Conde Nast is turning to video for Glamour and GQ:
The move is part of a broader expansion the company is making into television and digital under Dawn Ostroff, a former high-ranking television executive who has overseen programming at Lifetime and the CW Network.
For magazine publishers, many of whom are struggling with shrinking readership, building an online portfolio is seen as crucial as both a promotional platform and a new revenue stream.
Why is this important? Conde Nast is in the same company that owns the Alabama Media Group. Friend of the Crimson Andre Natta wrote around this topic last summer:
(C)urrent FCC regulations define a daily newspaper as any publication printing four or more days a week. Yeah, that was a nice tidbit of information to learn. This becomes important since it means that the new Alabama Media Group could be allowed to be bought by a local television station down the road and not be in violation of current rules prohibiting a daily newspaper and a local television station having the same owner – rules that are currently scheduled to be kept in place when they’re up for review.
It is something that could potentially diversify revenue streams – since at the end of the day, journalists have to eat.
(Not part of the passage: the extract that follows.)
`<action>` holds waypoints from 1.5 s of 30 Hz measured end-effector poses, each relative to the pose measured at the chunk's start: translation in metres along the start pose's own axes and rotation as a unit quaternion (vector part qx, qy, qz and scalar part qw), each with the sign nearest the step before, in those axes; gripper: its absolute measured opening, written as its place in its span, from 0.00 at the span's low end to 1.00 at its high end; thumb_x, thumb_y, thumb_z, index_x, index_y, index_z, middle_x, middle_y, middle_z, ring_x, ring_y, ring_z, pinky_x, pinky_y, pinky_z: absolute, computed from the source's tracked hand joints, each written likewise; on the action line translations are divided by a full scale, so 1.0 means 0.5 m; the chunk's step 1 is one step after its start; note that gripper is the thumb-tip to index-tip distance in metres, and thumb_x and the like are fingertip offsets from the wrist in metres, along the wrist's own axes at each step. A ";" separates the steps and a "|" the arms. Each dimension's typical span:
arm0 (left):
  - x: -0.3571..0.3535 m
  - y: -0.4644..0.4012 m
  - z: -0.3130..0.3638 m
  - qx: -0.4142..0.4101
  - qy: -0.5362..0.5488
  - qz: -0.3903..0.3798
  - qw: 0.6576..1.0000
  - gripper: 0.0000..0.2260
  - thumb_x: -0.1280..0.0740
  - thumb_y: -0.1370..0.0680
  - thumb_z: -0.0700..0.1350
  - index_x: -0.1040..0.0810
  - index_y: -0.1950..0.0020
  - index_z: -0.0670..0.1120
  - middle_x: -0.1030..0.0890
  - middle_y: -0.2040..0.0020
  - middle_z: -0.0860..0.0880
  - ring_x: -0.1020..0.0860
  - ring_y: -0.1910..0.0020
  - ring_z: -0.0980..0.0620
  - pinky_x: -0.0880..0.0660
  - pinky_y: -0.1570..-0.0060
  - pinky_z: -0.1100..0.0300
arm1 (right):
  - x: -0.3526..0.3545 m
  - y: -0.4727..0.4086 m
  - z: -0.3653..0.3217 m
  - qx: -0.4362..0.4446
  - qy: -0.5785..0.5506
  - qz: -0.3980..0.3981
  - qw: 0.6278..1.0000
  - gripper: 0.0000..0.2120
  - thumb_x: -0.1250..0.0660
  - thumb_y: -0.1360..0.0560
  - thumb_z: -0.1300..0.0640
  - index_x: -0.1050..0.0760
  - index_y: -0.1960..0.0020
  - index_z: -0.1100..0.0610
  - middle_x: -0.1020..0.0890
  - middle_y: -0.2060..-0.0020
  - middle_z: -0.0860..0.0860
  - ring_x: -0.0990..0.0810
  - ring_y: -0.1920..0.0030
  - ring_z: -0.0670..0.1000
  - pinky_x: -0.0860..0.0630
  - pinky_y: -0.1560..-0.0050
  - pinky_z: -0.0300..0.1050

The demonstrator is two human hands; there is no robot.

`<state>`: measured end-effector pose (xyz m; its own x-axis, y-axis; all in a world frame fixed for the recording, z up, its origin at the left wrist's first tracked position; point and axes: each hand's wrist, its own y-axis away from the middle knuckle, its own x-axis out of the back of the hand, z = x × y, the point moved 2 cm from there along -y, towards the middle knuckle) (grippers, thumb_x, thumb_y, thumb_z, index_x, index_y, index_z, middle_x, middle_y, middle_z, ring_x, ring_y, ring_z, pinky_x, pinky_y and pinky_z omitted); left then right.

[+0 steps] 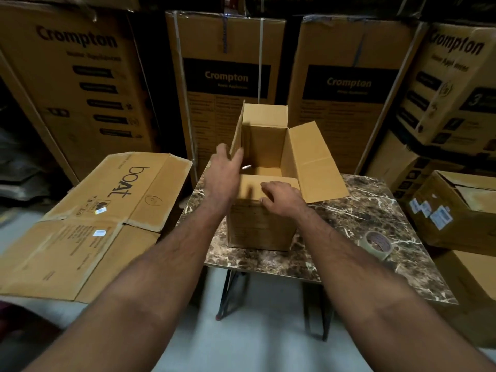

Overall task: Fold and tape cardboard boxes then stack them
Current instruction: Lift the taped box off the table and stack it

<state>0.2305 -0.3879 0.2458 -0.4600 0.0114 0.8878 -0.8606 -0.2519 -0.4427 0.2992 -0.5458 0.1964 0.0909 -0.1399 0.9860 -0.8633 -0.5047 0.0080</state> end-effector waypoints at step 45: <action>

Even if none of it comes to be, you’ve now been given a glimpse into the mind of one of the folks trying to figure out how this new age of journalism will work.
If anything Andre’s vision — which stirred some interesting comments — needs only to meet practical dollars and sense. That might be mitigated by a non-traditional video model not unlike what you’ll soon see at GQ and Glamour: highly specialized, niche programing built to be seen across your array of platforms, phones, tablets, smart TV components and so on. This, of course, is an opportunity for print outlets, but would be a threat to broadcast entities.